Exploiting documents is stock-in-trade for spies and their masters. It is an ancient practice, long predating the democratised activism of the Epstein files, Signalgate, the Steele Dossier, and Hillary Clinton’s emails (and before them, WikiLeaks, Snowden, the Panama Papers, and the Pentagon Papers). A simple written message, sometimes discovered by chance, surreptitiously communicated, or strategically emplaced, could forewarn of enemy intentions, as Herodotus recorded in The Histories, bring down a monarch, as it did in 1587 with Mary, Queen of Scots, or short circuit a troop deployment, as did the discovery of General Robert E. Lee’s Special Order 191 in 1862 prior to the Battle of Antietam.

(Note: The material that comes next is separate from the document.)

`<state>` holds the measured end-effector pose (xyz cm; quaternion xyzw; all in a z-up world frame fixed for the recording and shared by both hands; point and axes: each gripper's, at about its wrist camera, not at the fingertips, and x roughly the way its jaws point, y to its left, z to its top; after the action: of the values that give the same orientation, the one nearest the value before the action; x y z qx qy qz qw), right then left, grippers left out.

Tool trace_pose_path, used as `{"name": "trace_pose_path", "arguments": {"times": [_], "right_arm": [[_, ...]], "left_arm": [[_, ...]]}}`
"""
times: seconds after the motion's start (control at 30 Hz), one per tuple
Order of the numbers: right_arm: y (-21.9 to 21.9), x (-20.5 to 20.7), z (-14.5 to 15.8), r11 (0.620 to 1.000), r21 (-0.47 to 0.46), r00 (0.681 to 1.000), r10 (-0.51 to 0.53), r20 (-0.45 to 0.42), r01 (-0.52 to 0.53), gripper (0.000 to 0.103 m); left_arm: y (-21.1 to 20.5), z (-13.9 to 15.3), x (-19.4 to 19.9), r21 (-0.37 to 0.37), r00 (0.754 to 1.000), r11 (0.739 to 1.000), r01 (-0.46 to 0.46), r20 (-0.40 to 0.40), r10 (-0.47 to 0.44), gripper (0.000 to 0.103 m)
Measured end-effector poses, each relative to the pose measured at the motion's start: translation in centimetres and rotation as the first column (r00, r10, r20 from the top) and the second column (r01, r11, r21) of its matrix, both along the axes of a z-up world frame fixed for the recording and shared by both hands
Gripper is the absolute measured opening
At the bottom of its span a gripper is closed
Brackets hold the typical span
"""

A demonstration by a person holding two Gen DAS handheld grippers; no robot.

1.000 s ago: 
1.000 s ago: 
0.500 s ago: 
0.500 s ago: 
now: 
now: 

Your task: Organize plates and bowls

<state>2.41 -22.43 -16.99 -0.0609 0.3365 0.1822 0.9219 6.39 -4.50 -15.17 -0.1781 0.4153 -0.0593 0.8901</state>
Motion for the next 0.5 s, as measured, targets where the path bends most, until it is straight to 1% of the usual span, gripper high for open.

'Document exploitation', however, is a relatively new intelligence practice. Since the Second World War, the US, UK, and wartime Allies have built vast systems for collecting, indexing, translating, analysing and storing captured enemy documents and foreign publications. They were the direct inheritors of industrial-age sorting, counting and production technologies, and the pursuit of military advantage helped them propel breakthrough innovations in computing and communications. Cryptography and atomic science were catalytic, ultimately helped bring about Allied victory, and made significant contributions in the formative early days of the Information Age.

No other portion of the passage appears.